Now this development of warmth is one of the last processes of the metabolism. The fat received as food is therefore preserved as such throughout the first and middle processes of metabolism; its absorption only takes place in the region of the inmost activities of the body, beginning with the pancreatic fluid.

The occurrence of fat in human milk points to an exceedingly significant activity of the organism. The body does not consume this fat, it allows it to pass over into a product of secretion. Now, into this secreted fat the ego-organization also passes over. It is on this that the form-giving power of the mother's milk depends. The mother thereby transmits her own formative forces of the ego-organization to the child, and thus adds something more to the formative forces she has already transmitted by heredity.

The healthy process occurs when the human form-giving forces consume the fat store present in the body in the development of warmth. On the other hand it is unhealthy if the fat is not used up by the ego-organization in processes of warmth, but carried over, unused, into the organism. Such fat will then give rise at one point or another in the body to an excessive power of producing warmth. The warmth thus engendered will mislead other life processes by interfering in the organism here and there without being grasped by the ego-organization. There may arise what may be called parasitic foci of warmth. These bear within themselves the tendency to inflammatory conditions. The origin of such must be sought in the fact that the body develops a tendency to accumulate more fat than the ego-organization requires for its life in inner warmth.

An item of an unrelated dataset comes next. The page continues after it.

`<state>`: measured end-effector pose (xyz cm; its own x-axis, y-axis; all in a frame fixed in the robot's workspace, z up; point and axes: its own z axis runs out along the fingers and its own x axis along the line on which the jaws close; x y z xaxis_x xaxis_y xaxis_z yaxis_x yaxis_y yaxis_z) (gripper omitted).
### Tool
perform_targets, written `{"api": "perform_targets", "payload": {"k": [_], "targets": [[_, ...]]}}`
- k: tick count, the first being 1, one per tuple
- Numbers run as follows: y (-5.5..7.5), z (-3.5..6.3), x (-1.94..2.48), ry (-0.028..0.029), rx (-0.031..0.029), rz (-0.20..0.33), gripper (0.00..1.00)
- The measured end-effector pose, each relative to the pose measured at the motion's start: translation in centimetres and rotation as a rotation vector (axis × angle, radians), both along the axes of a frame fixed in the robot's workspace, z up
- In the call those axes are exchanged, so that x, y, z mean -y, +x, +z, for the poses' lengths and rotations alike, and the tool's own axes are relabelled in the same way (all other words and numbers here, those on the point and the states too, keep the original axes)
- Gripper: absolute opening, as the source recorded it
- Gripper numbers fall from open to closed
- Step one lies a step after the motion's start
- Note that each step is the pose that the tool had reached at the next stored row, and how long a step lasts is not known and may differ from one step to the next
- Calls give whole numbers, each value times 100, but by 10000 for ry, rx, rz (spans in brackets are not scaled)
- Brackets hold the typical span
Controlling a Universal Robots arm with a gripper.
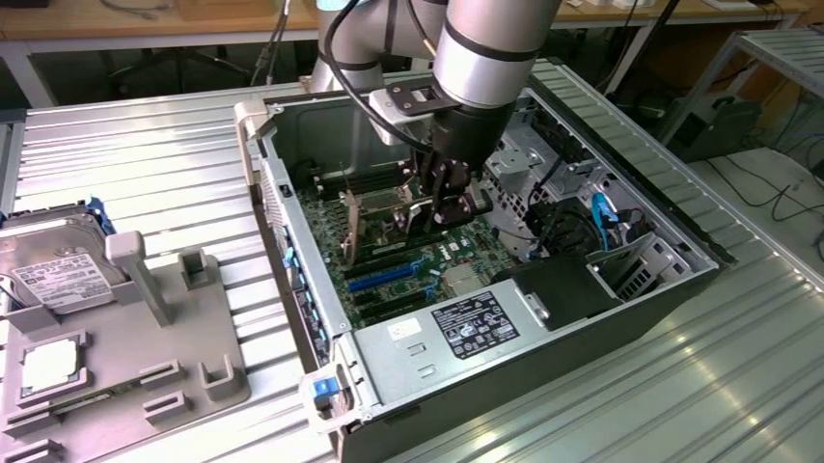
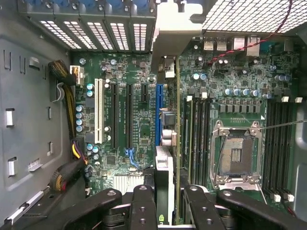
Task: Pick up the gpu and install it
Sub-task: 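Insert the gpu into the slot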
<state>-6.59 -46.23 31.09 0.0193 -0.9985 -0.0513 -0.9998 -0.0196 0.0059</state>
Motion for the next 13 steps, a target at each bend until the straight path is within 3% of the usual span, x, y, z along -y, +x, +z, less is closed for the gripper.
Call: {"api": "perform_targets", "payload": {"k": [13], "targets": [[0, -8, 0, -1, 0, 0, 28]]}}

In the healthy organism, the animal (astral) forces will produce or receive as much fat as the ego-organization is able to translate into warmth-processes and, in addition, as much as is required to keep the mechanism of muscle and bone in order. The warmth that the body needs will then be created. If the animal forces supply the ego-organization with an insufficient quantity of fat, the ego-organization will experience hunger for warmth. The necessary warmth must be withdrawn from the activities of the organs. The latter then become internally stiff and fragile. Their essential processes take place too sluggishly. We see the appearance, at one point or another, of pathological processes for an understanding of which it will be necessary to recognize if and how they are due to a general deficiency of fat.

If on the other hand, as in the case already mentioned, there is an excess of fat, giving rise to parasitic foci of warmth, organs will be taken hold of in such a way as to become active beyond their normal measure. Tendencies towards excessive nourishment will then arise, so as to overload the organism. It need not imply that the person becomes an excessive eater. It may be, for instance, that the metabolic activity of the organism supplies too much substance to an organ of the head, withdrawing it from organs of the lower body and from the secretory processes. The action of the organs thus deprived will then be lowered in vitality. The secretions of the glands, for instance, may become deficient. The fluid constituents of the organism are brought into an unhealthy relationship in their mixture. For instance, the secretion of bile may become too great compared with that of pancreatic fluid. Once again it will be important to recognize how a syndrome arising locally is to be judged in that it may proceed in one way or another from an unhealthy activity of fat.